DSM 5 definition also extended the number of disorder-defining symptoms from 17 to 20, and that of diagnostic criteria from 3 to 4, splitting the previous “Avoidance and Numbing” criterion into “Avoidance of Trauma Related Stimuli” and “Negative Alterations in Cognition and Mood.” It also significantly modified eight symptom criteria borrowed from DSM IV. With such precision and affluence, there are currently 636,120 different ways in which a person can meet DSM 5 diagnosis of PTSD (1).
Aren’t we blessed by having so much flexibility?

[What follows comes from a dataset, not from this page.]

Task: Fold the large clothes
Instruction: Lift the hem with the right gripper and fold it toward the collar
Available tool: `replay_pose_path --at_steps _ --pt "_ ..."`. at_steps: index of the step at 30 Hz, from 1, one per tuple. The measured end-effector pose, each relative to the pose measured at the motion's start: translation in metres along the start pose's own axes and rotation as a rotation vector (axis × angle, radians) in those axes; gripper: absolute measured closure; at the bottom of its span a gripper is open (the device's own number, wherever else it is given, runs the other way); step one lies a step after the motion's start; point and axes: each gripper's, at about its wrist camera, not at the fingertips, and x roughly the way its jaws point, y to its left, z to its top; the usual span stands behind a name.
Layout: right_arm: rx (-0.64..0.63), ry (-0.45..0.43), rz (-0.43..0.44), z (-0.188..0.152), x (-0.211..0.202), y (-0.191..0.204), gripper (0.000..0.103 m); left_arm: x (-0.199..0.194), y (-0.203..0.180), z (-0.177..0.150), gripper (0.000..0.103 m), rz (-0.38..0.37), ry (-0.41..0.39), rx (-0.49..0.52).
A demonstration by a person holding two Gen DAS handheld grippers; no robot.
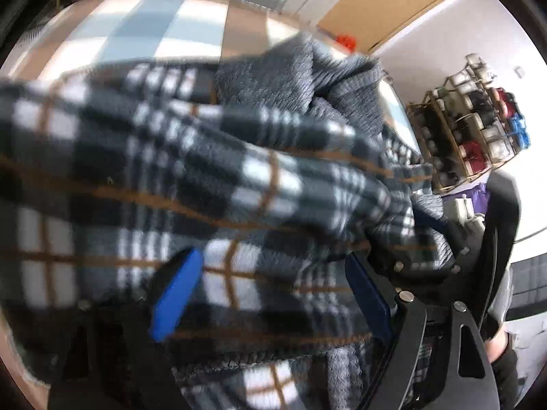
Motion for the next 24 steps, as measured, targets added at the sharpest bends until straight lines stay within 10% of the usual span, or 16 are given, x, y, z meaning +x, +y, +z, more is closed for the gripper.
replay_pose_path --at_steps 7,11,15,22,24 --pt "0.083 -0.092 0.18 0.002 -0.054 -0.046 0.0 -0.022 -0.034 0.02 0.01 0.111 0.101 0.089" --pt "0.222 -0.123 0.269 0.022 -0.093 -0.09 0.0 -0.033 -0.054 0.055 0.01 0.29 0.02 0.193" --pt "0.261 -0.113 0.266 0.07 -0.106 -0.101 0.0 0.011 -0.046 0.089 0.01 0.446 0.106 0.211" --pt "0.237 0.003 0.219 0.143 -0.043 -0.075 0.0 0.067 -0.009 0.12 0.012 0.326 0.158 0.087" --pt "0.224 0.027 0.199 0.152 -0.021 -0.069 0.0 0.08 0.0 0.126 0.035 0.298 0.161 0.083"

Perhaps. Our patients, however, are not. Field studies, following DSM-5 publication have shown that only 55% of those with DSM-IV PTSD ‘have’ DSM-5 PTSD. Interestingly, those picked by DSM-IV or DSM-5 criteria reported similar degree of distress and impairment. Paradoxically, the recently revised International Classification of Diseases (ICD-11) reduced the number of PTSD symptom criteria to six (!) creating another brand of the disorder. You might have guessed: only 30% of afflicted trauma survivors will 'have' PTSD by all three diagnostic definitions.

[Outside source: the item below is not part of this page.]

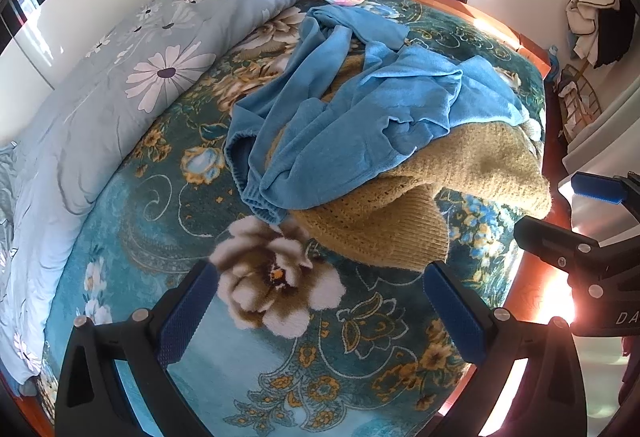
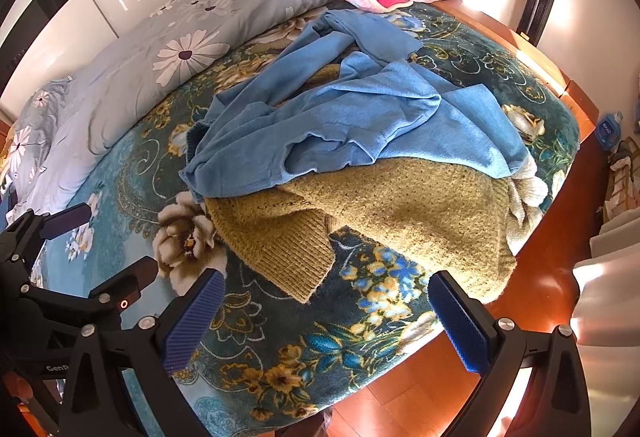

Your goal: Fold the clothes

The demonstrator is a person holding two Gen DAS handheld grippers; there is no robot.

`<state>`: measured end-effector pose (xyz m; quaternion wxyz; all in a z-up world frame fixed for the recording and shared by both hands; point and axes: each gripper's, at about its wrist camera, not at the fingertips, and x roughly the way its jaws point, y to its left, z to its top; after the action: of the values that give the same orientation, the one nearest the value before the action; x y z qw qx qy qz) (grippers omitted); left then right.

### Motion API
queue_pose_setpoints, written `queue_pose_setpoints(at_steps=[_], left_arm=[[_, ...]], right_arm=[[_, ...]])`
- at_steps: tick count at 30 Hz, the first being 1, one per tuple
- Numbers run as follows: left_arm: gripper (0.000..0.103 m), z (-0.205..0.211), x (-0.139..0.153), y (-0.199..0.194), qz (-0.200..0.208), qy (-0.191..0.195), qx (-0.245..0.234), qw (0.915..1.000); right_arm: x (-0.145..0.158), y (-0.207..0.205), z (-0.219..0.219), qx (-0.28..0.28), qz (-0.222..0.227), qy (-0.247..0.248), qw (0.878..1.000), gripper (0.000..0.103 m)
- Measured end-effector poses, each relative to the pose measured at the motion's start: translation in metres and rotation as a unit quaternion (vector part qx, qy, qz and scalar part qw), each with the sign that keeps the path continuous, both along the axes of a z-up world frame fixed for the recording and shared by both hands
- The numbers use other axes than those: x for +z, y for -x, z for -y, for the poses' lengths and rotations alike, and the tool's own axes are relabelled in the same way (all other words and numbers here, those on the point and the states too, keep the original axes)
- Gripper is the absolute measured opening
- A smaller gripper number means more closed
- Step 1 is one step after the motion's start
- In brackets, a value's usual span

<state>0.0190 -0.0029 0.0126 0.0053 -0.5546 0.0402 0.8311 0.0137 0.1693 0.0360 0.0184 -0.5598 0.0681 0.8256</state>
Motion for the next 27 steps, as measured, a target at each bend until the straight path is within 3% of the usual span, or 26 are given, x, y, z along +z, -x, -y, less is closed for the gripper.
queue_pose_setpoints(at_steps=[10, 16, 17, 22, 27], left_arm=[[0.103, 0.0, -0.005, 0.0, 0.006, -0.003, 0.004, 1.0], [0.103, 0.006, -0.009, 0.009, 0.005, 0.002, 0.013, 0.9999], [0.103, 0.008, -0.01, 0.012, 0.004, -0.003, -0.05, 0.9987], [0.103, 0.018, -0.018, 0.036, 0.03, -0.029, -0.032, 0.9986], [0.103, 0.019, -0.026, 0.056, 0.028, -0.017, -0.024, 0.9992]], right_arm=[[-0.005, -0.002, -0.005, -0.008, 0.005, 0.02, 1.0, 0.103], [0.004, 0.007, -0.019, -0.017, -0.021, 0.057, 0.998, 0.103], [0.004, 0.01, -0.022, -0.021, -0.022, 0.063, 0.998, 0.103], [-0.002, 0.027, -0.041, -0.039, -0.024, 0.065, 0.997, 0.103], [-0.017, 0.044, -0.058, -0.048, -0.01, 0.068, 0.996, 0.092]])
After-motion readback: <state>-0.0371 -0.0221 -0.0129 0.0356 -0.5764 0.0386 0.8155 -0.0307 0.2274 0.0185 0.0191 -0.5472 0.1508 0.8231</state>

It actually matters a lot: if you used to think that PTSD is more frequent in women – this is not the case any more for ICD-11 PTSD (2). Also, had you relied on 20 years of research on PTSD epidemiology, neurobiology, treatment and what not, there is no guarantee that the results will hold for DSM-5 or IDC-11 defined populations. Researchers must either go back and reproduce the entire body of research or be left ‘assuming’ that it’s OK to ‘believe’ that, for example, exposure based cognitive behavioral therapy is the still a first line treatment for patients whose PTSD is more heavily weighted by ‘alterations in cognition and mood’ and who had lost a “sense of foreshortened future’ criterion in the DSM-IV-to-5 transition.
Perhaps the only good reason not to moan about DSM-5 is that this might accelerate a DSM-6 (or VI) with even newer tunes to march by. One is reminded of Sigmund Freud's adage 'when he who walks in the dark whistles, he/she may feel better, but does not see better.' Another version of that poetry, whether in three or four stanzas (“criteria”), 17 or 20 verses (“symptoms”), would be another exercise in self soothing. It would not alleviate the darkness.

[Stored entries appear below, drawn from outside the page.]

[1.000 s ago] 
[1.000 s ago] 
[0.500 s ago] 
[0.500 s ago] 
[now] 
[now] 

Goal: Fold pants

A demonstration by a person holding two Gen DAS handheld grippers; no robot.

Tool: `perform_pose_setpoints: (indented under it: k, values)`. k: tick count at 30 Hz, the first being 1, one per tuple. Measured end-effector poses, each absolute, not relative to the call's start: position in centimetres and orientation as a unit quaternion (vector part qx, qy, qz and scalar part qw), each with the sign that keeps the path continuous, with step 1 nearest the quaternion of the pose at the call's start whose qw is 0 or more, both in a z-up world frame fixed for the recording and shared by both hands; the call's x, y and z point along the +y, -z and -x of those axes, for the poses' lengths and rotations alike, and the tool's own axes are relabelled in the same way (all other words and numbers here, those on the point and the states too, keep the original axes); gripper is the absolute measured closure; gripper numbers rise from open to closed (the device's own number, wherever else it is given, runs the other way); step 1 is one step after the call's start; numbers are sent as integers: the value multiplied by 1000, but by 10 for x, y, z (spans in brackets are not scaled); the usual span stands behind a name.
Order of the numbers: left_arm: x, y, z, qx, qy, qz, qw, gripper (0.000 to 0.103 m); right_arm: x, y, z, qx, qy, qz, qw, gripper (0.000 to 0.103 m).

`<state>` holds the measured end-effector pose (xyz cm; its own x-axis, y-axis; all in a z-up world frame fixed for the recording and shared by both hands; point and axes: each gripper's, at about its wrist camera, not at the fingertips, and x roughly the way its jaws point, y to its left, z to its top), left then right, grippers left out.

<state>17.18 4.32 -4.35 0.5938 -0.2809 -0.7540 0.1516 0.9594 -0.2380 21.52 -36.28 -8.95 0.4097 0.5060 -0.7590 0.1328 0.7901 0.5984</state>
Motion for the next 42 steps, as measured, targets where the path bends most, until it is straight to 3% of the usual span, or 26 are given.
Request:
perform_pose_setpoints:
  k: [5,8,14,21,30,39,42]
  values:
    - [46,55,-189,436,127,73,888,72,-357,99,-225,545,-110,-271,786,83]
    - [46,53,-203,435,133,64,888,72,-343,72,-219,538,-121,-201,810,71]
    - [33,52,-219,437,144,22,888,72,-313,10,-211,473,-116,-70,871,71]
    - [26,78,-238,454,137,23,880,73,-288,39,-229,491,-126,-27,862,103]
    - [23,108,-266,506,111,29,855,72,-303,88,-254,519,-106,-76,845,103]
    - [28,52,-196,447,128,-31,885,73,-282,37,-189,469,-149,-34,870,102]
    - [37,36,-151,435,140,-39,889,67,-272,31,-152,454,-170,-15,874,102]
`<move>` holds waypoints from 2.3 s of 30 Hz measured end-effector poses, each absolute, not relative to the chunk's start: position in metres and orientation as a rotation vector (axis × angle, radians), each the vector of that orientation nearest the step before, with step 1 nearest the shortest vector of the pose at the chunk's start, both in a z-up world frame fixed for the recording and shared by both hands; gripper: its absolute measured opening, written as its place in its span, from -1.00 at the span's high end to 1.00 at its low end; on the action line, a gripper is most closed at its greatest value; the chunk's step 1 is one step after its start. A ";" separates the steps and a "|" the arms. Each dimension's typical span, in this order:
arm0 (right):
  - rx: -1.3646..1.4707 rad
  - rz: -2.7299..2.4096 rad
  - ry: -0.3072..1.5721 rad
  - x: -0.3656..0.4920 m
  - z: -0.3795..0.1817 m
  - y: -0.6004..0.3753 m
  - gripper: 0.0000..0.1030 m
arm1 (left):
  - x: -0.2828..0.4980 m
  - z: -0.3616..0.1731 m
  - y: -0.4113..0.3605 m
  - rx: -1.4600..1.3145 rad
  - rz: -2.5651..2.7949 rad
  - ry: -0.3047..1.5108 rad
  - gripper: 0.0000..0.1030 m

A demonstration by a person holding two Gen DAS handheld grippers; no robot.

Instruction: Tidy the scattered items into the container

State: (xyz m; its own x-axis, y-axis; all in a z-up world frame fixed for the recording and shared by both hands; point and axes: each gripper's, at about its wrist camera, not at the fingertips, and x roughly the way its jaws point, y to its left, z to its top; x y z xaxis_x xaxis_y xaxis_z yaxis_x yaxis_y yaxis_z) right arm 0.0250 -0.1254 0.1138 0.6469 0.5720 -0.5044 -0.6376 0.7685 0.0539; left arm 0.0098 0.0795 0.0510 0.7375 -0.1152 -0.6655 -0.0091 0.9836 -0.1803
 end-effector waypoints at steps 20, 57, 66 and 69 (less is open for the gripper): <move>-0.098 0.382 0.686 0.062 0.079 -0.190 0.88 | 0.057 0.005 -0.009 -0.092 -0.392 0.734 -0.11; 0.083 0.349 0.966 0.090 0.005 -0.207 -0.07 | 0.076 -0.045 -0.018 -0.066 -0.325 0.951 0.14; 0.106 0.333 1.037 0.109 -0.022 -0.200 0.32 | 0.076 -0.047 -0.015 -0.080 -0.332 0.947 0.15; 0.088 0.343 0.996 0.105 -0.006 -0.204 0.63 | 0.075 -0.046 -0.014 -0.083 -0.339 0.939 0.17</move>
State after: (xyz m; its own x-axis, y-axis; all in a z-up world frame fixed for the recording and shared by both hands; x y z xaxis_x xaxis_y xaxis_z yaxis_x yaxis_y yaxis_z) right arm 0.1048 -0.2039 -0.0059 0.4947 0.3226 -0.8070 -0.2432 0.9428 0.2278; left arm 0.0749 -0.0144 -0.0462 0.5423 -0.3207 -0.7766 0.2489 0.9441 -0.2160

Fortunately our patients do not know about the obsessive madness of ‘classifiers.’ They may soon learn, however, e.g., if they are denied coverage for their all too real post-traumatic disorder because they no longer meet criterion B or C or half of D or one required E symptom. And no, it does not take a New York Subway map to understand that these B, C, or D spaghetti nominations are, perhaps, representative of the system, particularly at rush hours, but do not define it.
This definition blunder may have one beneficial effect. It can help us, providers and consumers, understand that the disabling effects of trauma are not reliably subsumed by DSM criteria, that both current or previous DSM versions were rough approximations, and that moving from one approximation to another does not increase accuracy: it adds confusion. Most important, we must agree that patients should not be denied care if they do not strictly meet numbers IV, 5 or 11 decision rules.
Seriously? What the WHO and APA ‘Diagnostic and Statistical’ templates were originally meant to provide were criteria for reliable reporting of diseases prevalence in countries, and worldwide. This is what the “statistical” in DSM means. In a twist, they became a tool for sanctioning clinical practice: prescriptive, top-down, one size fits all. Coming from a High Place, and meeting our own need for structured realities, they were promptly reified and now everyone believes that PTSD, as per DSM or another sanctified scripture, is a real, ‘natural object.’ Except that we now have three PTSDs! I believe that it is about time to place diagnostic and statistical manuals back in their natural habitat: tools for reliable reporting, poorly suited as guides for clinical work and biological research.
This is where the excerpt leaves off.